**Instructions to follow:**
From the listing below, select every line where the word "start" appears.
—————
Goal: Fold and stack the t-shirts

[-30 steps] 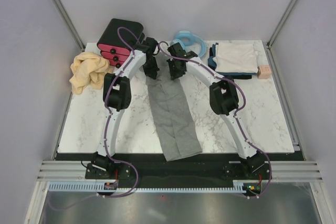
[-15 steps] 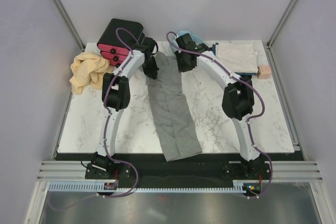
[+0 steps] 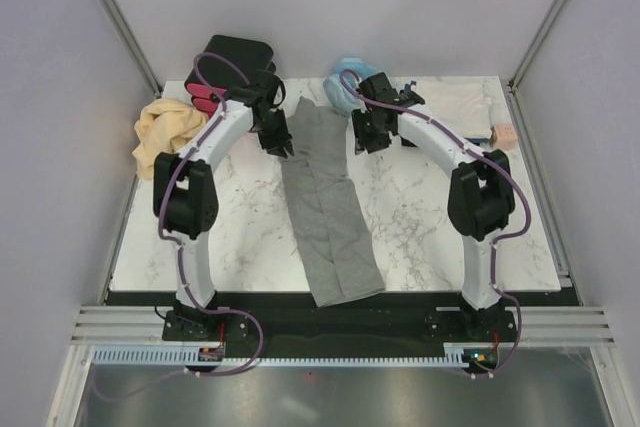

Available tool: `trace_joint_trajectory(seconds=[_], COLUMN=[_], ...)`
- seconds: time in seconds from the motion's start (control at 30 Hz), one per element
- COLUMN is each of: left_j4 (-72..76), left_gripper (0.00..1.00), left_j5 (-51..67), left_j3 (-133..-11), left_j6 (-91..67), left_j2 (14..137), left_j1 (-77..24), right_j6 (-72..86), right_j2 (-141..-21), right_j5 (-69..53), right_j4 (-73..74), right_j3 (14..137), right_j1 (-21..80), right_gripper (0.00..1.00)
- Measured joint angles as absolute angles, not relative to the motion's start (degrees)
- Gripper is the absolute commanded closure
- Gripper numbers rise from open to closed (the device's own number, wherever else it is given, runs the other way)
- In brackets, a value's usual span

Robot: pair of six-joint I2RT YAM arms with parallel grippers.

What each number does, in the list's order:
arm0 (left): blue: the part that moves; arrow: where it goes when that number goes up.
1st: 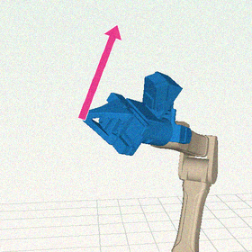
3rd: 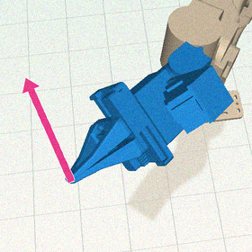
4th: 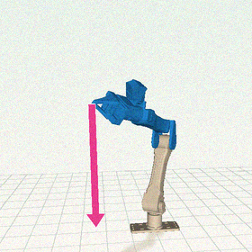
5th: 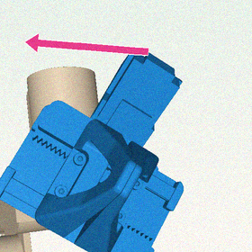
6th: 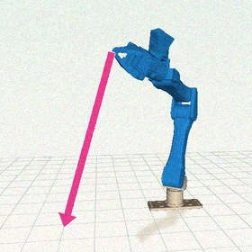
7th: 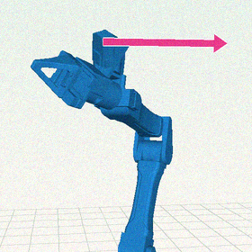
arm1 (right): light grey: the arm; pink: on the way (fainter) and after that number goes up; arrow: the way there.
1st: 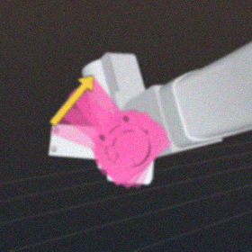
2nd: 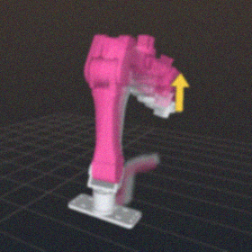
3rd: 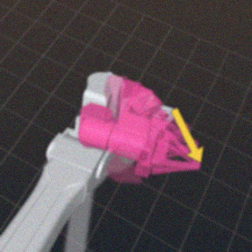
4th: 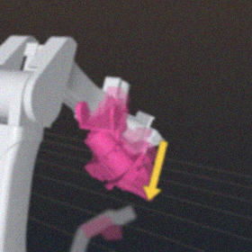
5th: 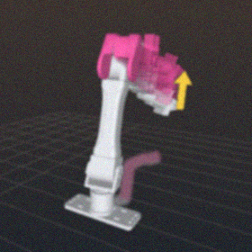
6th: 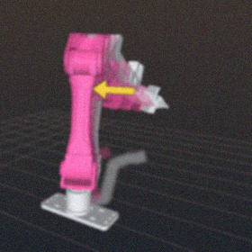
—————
**Answer to the problem:**
- seconds: time in seconds from the motion's start (control at 30 Hz), one per element
- Measured joint angles as absolute angles, not relative to the motion's start (degrees)

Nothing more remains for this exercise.